I’m open to hearing examples of blatant partisanship (and don’t deny they occur). But in the main I think this is still true. With the rise of originalism, Republican presidents can be more confident that their Justices will align with them (though still not always), but, again, that is a function of their (abstract) view of the law, not who they vote for.
The "rise of originalism" is not particularly important; given the multiple forms of originalism and the extent of historical scholarship you can fashion an "originalist" argument in favor of just about anything. Part II of Justice Breyer's dissent in Heller, for instance, surveys a range of laws in the colonies that restricted gun ownership, while Justice Scalia's majority likewise draws on various founding-era statutes to support the opposite conclusion. Left-leaning judges and justices are less conversant in it and less likely to draw upon it unprompted, but the tradition does not exclude left-wing results.

This is certainly true (and a retort to the idea that originalism makes judges more “honest”). There seems to have been a lot of blatant partisanship or political views in the 19th and early 20th centuries. Perhaps 1950-1990 is beginning to look like a golden era?

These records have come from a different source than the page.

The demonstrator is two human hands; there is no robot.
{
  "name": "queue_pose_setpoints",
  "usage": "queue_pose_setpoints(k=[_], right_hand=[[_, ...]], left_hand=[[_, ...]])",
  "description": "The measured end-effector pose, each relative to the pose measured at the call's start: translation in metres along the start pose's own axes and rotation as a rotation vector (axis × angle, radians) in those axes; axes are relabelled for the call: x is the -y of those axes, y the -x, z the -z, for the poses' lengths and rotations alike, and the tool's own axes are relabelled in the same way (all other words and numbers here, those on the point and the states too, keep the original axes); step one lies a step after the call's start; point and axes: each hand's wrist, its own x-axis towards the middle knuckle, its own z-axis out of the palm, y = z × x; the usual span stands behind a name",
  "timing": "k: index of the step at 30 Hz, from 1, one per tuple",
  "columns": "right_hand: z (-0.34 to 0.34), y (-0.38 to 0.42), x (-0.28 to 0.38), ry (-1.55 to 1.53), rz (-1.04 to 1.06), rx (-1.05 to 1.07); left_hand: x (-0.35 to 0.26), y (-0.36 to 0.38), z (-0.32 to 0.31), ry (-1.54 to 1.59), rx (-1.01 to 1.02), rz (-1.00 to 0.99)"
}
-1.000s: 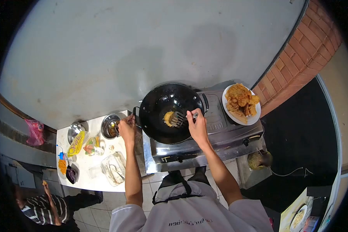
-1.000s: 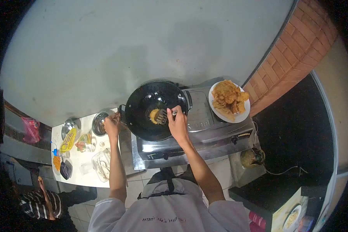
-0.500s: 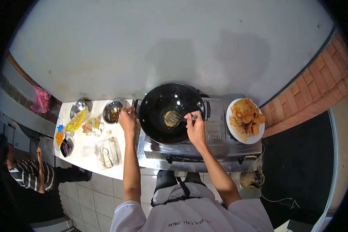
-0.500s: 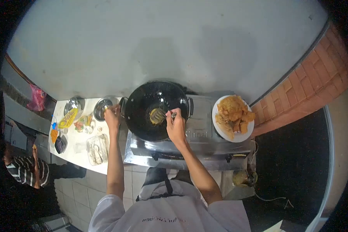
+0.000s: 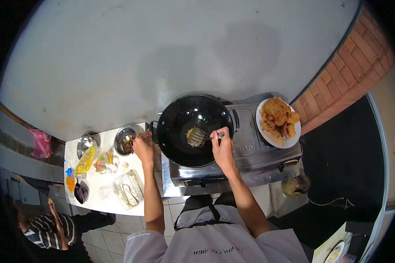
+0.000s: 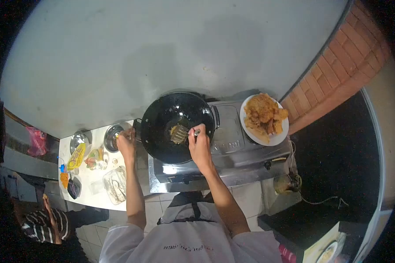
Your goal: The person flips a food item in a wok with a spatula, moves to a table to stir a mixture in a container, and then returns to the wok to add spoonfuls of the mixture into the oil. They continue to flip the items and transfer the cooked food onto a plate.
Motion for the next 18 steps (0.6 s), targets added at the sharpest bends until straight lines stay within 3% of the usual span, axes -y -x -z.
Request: queue_pose_setpoints(k=[18], right_hand=[[-0.007,0.001,-0.005,0.017,0.160,-0.031]], left_hand=[[0.010,-0.004,-0.001,0.032,-0.021,-0.108]])
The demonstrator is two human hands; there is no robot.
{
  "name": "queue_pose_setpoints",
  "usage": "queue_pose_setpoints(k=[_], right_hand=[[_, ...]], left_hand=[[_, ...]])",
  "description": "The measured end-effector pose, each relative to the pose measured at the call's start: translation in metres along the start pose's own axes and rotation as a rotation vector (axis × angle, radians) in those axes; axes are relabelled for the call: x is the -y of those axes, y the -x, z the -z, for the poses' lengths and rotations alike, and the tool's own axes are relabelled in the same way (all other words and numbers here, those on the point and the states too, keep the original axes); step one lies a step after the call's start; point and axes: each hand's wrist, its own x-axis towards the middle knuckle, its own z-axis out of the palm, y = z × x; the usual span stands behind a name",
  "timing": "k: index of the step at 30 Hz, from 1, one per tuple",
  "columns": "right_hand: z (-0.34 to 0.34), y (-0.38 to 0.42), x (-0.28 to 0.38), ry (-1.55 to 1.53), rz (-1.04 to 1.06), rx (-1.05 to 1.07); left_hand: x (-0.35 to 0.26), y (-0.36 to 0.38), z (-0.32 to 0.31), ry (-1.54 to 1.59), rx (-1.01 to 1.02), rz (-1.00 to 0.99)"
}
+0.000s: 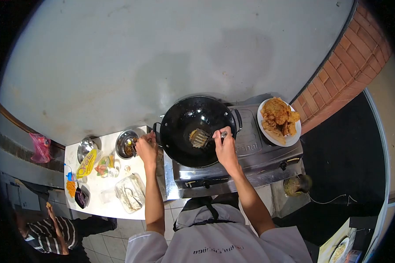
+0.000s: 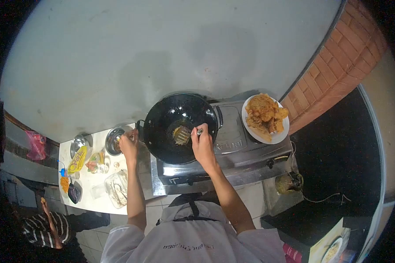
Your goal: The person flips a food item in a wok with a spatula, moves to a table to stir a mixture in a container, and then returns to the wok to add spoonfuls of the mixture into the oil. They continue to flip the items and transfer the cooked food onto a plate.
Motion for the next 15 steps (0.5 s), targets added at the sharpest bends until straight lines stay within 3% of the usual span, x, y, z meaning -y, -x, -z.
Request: queue_pose_setpoints(k=[7,10,13,15], right_hand=[[0.004,0.005,0.004,-0.040,-0.177,0.034],[0.001,0.007,0.002,-0.053,-0.055,-0.021],[0.000,0.006,0.000,-0.052,-0.185,0.016],[-0.002,0.006,0.003,-0.046,-0.155,-0.032]], left_hand=[[0.002,0.000,-0.003,0.059,0.015,0.014],[0.001,0.001,0.000,0.047,0.026,0.038],[0.009,0.002,-0.004,0.028,0.014,-0.044],[0.012,0.001,-0.006,0.012,0.016,-0.039]])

Quote from: John Paul Stevens, Making of a Justice
My point is not to criticize judges’ use of history in general or to suggest that it always generates indeterminate answers; I have already emphasized that historical study can discipline as well as enrich substantive due process analysis. My point is simply that Justice Scalia’s defense of his method, which holds out objectivity and restraint as its cardinal—and, it seems, only—virtues, is unsatisfying on its own terms. For a limitless number of subjective judgments may be smuggled into his historical analysis. Worse, they may be buried in the analysis. At least with my approach, the judge’s cards are laid on the table for all to see, and to critique.